- [Work request]: Find each line of the material below in which the word "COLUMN" occurs, and return it.

Data block: Begin

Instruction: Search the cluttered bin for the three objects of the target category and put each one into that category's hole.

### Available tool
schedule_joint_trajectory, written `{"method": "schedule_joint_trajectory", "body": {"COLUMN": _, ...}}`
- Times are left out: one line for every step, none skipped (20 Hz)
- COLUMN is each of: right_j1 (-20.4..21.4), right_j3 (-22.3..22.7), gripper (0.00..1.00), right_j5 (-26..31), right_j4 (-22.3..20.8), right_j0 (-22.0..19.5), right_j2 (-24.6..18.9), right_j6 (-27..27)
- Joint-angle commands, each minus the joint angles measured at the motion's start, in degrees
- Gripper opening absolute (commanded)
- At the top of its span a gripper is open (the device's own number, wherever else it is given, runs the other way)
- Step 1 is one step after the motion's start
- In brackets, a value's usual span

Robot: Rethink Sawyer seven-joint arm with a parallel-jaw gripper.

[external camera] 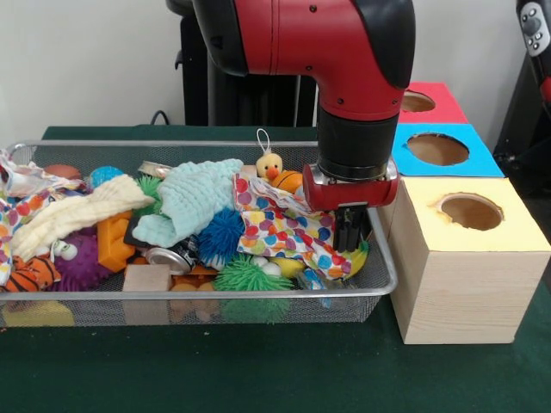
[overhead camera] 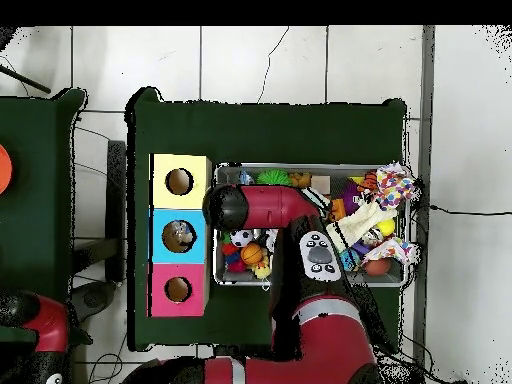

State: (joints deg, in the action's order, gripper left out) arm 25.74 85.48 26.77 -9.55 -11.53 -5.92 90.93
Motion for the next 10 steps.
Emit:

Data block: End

- [Solved exercise]:
schedule_joint_trajectory, written `{"method": "schedule_joint_trajectory", "body": {"COLUMN": _, ...}}`
- COLUMN is each of: right_j1 (-20.4..21.4), right_j3 (-22.3..22.7), gripper (0.00..1.00), right_j5 (-26..31), right_j4 (-22.3..20.8), right_j0 (-22.0..19.5), right_j2 (-24.6..18.9), right_j6 (-27..27)

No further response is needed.